PIANOS: ECONOMIC AND COMPETITIVE CONDITIONS
Investigation No. 332-401 Publication 3196
Appendix E Text 4
There are at least seven producers in China that export pianos to the United States . The quality of pianos produced in China reportedly improved in the 1980s after three major U.S. manufacturers of pianos went out of business or downsized and sold much of their production equipment to Chinese producers. In recent years, the Chinese industry has been the recipient of manufacturing technology, production equipment, and direct investment from Korea, Japan, and Europe, as well as the United States. All Chinese producers market pianos under their own names and the brand names of other companies, and they supply both the Chinese and foreign markets. Guangzhou Pearl River Piano Group, Ltd. (Guangzhou), is reportedly the largest producer of pianos in China, with total company sales amounting to $61 million in 1997. Guangzhou officials report that the company has an annual production capacity of nearly 100,000 pianos and that the company supplies nearly 60 percent of the market in China. Guangzhou reportedly sells 80 percent of its production of vertical pianos in the local market in China.

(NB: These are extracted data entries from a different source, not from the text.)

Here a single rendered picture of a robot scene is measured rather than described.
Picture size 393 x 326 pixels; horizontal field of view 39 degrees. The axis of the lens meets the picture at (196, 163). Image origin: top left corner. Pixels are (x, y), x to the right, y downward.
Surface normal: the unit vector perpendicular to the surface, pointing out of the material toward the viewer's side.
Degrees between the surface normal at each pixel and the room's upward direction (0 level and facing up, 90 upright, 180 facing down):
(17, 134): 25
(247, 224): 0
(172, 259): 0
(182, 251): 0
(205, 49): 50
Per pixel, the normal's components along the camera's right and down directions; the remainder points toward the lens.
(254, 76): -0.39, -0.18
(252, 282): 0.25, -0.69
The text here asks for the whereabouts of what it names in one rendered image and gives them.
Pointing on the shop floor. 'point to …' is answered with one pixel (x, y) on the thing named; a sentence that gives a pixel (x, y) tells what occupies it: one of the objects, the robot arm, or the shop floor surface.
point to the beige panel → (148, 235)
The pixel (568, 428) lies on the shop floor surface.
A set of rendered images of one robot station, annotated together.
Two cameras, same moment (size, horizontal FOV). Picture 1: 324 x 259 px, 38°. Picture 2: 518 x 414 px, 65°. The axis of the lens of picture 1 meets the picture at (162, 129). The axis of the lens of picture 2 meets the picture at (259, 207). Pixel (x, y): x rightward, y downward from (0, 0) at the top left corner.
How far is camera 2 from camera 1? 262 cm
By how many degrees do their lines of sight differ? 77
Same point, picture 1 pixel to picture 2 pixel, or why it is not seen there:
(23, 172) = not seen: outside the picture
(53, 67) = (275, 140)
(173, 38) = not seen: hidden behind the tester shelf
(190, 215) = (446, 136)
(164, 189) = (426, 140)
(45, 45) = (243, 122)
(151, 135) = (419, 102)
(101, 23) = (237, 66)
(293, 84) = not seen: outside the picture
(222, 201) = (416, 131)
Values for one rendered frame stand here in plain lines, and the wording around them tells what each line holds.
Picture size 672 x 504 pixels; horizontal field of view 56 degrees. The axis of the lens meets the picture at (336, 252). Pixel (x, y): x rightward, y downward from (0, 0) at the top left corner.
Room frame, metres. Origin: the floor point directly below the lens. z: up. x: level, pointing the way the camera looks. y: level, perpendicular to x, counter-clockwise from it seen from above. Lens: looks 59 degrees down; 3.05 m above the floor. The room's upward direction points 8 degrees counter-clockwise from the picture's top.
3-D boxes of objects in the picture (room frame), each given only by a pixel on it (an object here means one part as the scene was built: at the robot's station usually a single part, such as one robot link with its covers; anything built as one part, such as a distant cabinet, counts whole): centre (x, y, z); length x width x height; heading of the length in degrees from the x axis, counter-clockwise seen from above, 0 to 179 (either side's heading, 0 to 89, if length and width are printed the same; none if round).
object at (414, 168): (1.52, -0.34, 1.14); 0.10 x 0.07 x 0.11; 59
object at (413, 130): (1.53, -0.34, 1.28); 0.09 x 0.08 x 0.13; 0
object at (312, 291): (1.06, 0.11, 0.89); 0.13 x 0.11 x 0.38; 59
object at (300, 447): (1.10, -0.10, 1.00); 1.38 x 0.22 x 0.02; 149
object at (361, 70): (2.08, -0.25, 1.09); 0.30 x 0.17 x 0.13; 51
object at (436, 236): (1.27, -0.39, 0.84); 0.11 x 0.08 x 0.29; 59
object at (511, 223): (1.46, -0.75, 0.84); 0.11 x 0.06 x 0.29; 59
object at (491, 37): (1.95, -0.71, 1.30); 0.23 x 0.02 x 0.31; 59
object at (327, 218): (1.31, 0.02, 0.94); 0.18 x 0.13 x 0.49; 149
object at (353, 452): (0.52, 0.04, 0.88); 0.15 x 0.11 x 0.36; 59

With factories in Guangzhou and Macao, Guangzhou both markets pianos under its own label and produces pianos for many other companies. Guangzhou has a joint venture with Yamaha under which Guangzhou supplies parts to a nearby Yamaha-managed facility, with one line of assembled pianos distributed by Yamaha and another by Guangzhou. At its Guangzhou facilities, the company makes Fandrich & Sons brand pianos to the specifications of the Seattle-based company of the same name; George Steck brand pianos for Mason & Hamlin of Haverhill, MA; and Ridgewood brand vertical pianos and Sagenhaft grand pianos for Weber Piano Company of Secaucus, NJ. Guangzhou’s subsidiary in Macao, Macao Piano Factory Ltd., supplies Hastings brand vertical and grand pianos to Coast Wholesale Music, a division of Kaman Music Corp. in Compton, CA, and Maddison brand verticals and grands to Piano Exchange Group in Bradenton Springs, FL. Pianos assembled in Macao use cabinets made locally, while action assemblies and strung backs are made by the parent company in Guangzhou.
Shanghai Piano Company is the oldest piano manufacturer in China, having been established by the British more than 100 years ago. Shanghai makes pianos under a number of different names. The most common label appearing on pianos exported to the United States is Strauss. These pianos are distributed by L & M International of Nashville, TN.
Yantai Longfeng Piano Co. makes vertical pianos under the Steigerman label. The pianos are marketed in the United States by Steigerman Music Corp. Yantai was established in 1991 and outfitted with manufacturing equipment from Japan and Germany. Some of the components used to produce the pianos are also imported from Japan and Germany. The company also employs technical expertise from Germany and the United Kingdom. Yantai was scheduled to produce 7,000 vertical pianos in 1997, with 80 percent expected to be exported.
Beijing Piano Company makes Kawai brand vertical pianos for Kawai Musical Instrument Manufacturing Co. under an agreement entered into in 1995. Beijing Piano also makes vertical pianos for Baldwin Piano & Organ, sold under the Wurlitzer label, and large verticals and grand pianos for Story & Clark.
Dongbei Piano Group reportedly produces 20,000 vertical pianos per year. The company began making Everett brand vertical pianos in 1995. These pianos are marketed by Wrightwood Enterprises, Inc. (Lansing, MI), which owns the Everett name. Dongbei purchased the manufacturing equipment of Nordiska after the Swedish company went out of business. Dongbei began exporting Nordiska brand pianos in 1998 to Geneva International of Wheeling, IL. Dongbei also makes Sagenhaft vertical pianos for Weber Piano Company of Secaucus, NJ, as well as a line of small- and medium-sized verticals for Storey & Clark under the Prelude brand.
Young Chang (of Korea) began production of vertical and grand pianos in 1995 in Tianjin, where the company had previously begun production of cast iron plates used in the company’s Korean piano factories. Several models of pianos from the Tianjin plant are exported to the United States. The pianos are reportedly assembled from a Chinese back, plate, and cabinet, while the action assemblies are made in Korea. Some spruce soundboards and certain wood stock are imported from Young Chang’s sawmill in Tacoma, WA.
After Kimball closed the last of its piano production facilities in West Baden Springs, IN, in 1996, its production equipment was sold to a new company in China, Artfield Piano Ltd. Artfield reportedly makes vertical pianos under the Krakauer brand (formerly owned by Kimball). These pianos are offered in both American furniture-style and European-style cabinets. The Krakauer pianos incorporate a number of parts imported from Japan and Germany. Artfield also offers private label pianos made entirely from parts of Chinese origin.